BEGIN

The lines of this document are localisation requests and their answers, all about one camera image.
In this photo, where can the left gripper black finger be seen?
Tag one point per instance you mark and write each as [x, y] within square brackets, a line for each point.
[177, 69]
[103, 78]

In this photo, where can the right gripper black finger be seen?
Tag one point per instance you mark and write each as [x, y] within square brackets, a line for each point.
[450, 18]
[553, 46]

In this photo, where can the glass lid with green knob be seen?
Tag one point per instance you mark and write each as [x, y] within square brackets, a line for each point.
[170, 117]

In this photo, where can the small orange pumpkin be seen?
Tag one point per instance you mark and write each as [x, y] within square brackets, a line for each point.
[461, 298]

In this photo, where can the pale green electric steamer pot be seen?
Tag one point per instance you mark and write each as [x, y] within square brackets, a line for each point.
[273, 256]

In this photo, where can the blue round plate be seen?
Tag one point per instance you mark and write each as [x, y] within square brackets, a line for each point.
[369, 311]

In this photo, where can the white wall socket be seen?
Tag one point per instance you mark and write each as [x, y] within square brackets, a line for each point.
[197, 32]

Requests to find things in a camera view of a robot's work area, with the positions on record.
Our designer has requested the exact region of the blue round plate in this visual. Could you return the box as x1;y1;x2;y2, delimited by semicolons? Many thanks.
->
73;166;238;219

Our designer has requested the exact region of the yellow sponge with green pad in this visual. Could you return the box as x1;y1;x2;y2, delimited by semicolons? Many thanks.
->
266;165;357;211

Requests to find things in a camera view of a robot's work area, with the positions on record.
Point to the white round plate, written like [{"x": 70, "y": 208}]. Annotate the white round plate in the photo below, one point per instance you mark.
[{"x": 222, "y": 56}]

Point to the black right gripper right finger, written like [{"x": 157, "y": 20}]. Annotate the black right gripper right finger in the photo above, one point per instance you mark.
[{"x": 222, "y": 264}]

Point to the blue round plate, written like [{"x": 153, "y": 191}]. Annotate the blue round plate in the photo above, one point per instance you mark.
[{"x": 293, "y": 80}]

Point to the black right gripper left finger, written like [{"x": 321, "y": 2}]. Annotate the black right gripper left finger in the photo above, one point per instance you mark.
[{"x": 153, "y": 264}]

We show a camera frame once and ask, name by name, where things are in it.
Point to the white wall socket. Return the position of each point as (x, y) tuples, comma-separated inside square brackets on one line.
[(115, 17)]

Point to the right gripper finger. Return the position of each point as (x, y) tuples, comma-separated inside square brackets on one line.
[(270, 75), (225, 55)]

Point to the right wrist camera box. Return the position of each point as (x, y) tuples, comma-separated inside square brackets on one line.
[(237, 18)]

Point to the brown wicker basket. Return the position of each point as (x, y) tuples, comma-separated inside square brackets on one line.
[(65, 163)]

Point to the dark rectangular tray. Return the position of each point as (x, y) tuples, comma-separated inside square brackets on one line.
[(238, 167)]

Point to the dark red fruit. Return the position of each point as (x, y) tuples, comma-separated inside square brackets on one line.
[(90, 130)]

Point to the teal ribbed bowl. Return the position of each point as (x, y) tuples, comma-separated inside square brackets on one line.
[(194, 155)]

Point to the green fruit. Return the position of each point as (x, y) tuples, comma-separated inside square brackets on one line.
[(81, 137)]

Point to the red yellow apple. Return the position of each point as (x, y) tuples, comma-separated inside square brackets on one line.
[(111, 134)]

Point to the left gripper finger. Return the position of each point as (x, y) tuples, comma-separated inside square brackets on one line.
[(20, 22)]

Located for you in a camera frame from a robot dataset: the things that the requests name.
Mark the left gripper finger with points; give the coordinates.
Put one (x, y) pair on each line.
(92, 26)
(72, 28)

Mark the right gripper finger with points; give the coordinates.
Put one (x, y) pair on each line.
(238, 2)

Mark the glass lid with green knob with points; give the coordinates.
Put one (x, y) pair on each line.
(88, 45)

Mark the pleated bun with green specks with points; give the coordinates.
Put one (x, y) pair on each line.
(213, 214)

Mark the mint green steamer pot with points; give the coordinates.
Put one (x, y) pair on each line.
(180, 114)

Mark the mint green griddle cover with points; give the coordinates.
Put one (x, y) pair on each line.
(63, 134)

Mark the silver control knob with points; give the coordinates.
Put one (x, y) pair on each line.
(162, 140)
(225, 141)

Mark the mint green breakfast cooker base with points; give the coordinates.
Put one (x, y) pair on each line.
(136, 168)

END

Required action:
Where a line of the records holds the word "delimited", copy that line.

Reply:
Our designer has requested the exact region of the blue round plate in this visual. Could you return the box as x1;y1;x2;y2, delimited by semicolons? Many thanks.
Our designer has requested the exact region of the yellow sponge with green pad in this visual. Could you return the box as x1;y1;x2;y2, delimited by semicolons? Many thanks.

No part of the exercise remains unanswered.